Madagascar : Les femmes, gardiennes et moteurs de la résilience des mangroves dans la baie d’Ambaro

À la jonction de la terre et de la mer, les mangroves forment des écosystèmes côtiers d'une valeur inestimable. Remparts naturels contre l'érosion littorale, la montée des eaux et les tempêtes, ces forêts amphibies abritent une biodiversité marine et terrestre exceptionnelle. Elles jouent également un rôle clé dans la lutte contre le réchauffement climatique grâce à leur immense capacité de stockage du carbone bleu. Au-delà de ces services écologiques, elles fournissent nourriture, protection et revenus à des millions d'habitants le long des côtes.

Pourtant, la préservation à long terme de cet habitat ne repose pas uniquement sur des directives environnementales : elle s'appuie sur une gestion inclusive qui place les femmes au cœur de la gouvernance locale.

Dans de nombreuses communautés côtières, les femmes interagissent quotidiennement avec la mangrove. Elles y collectent les poissons, crabes, crevettes, bois de chauffage et plantes médicinales, puis assurent la transformation et la vente de ces ressources.

Cette utilisation régulière leur confère une connaissance fine du milieu. En tant que dépositaires de ces savoirs traditionnels, elles les transmettent aux plus jeunes et sensibilisent la communauté aux enjeux de la protection. Leur implication dans la gestion garantit des décisions plus équilibrées, ancrées dans la réalité des usages locaux, et renforce l'efficacité des initiatives de restauration.

Reconnue comme le 21ᵉ site Ramsar de Madagascar pour son importance internationale, la baie d’Ambaro (région Diana) illustre concrètement ce modèle de gestion inclusive.

Dans six villages de la zone (Antenina, Andilamoko, Analasatrana, Antsohimbondrona, Ambohibory et Ampanasina), l'intégration des femmes au sein des instances de décision est désormais une réalité chiffrée :

  • 39 % des membres des conseils d’administration (CA) des organisations communautaires sont des femmes (24 femmes sur 61 sièges).

  • 42 % de représentativité féminine globale au sein des organisations gestionnaires de ces mangroves.

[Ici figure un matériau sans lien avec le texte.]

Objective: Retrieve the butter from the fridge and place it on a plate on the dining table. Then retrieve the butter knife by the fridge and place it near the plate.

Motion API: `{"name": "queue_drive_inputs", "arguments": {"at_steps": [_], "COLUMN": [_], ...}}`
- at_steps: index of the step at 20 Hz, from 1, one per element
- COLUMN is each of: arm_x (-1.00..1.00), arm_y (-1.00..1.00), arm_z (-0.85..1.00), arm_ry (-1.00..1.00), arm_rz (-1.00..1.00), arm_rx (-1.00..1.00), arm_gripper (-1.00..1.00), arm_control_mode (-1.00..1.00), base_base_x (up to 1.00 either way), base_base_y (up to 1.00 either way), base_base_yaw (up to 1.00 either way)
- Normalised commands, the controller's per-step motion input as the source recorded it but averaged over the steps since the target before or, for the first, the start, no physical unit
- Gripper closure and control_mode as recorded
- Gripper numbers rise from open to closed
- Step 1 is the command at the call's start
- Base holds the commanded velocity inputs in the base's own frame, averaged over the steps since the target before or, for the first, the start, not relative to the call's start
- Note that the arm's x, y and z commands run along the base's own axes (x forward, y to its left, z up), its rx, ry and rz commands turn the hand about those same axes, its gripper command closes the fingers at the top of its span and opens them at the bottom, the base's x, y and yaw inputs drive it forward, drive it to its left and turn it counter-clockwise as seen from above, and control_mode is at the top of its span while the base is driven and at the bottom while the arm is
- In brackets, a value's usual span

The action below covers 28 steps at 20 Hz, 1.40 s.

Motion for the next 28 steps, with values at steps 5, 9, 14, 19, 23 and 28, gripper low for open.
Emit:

Cette présence transforme la gestion du territoire sur le terrain :

  • À Antsohimbondrona, les alertes données par les femmes vivant dans des secteurs isolés déclenchent rapidement des patrouilles communautaires pour stopper les coupes illégales.

  • À Analasatrana, leur expertise guide directement le choix des parcelles de reboisement pour préserver les zones de pêche aux crabes.

« Je veux protéger notre patrimoine naturel pour préserver l’avenir des futures générations. Je n’ai pas peur d’intercepter quiconque commet un délit à l’intérieur de nos mangroves. » Soatombo, leader communautaire engagée depuis 8 ans dans la restauration à Antsohimbondrona.

L'émancipation des femmes dans la gouvernance environnementale s’inscrit également dans un cadre d'appui global soutenu par le WWF. Cet accompagnement se traduit par :

  1. Le renforcement des compétences et des formations à la gestion locale.

  2. La sensibilisation aux droits humains et à l'égalité des genres.

  3. Le soutien financier et institutionnel direct aux Communautés Locales de Base (CLB).

Placer les femmes au centre de la préservation des mangroves ne relève pas d'un simple principe d'équité. C'est un levier indispensable pour bâtir des communautés littorales résilientes, capables de protéger durablement leurs ressources face aux défis climatiques actuels.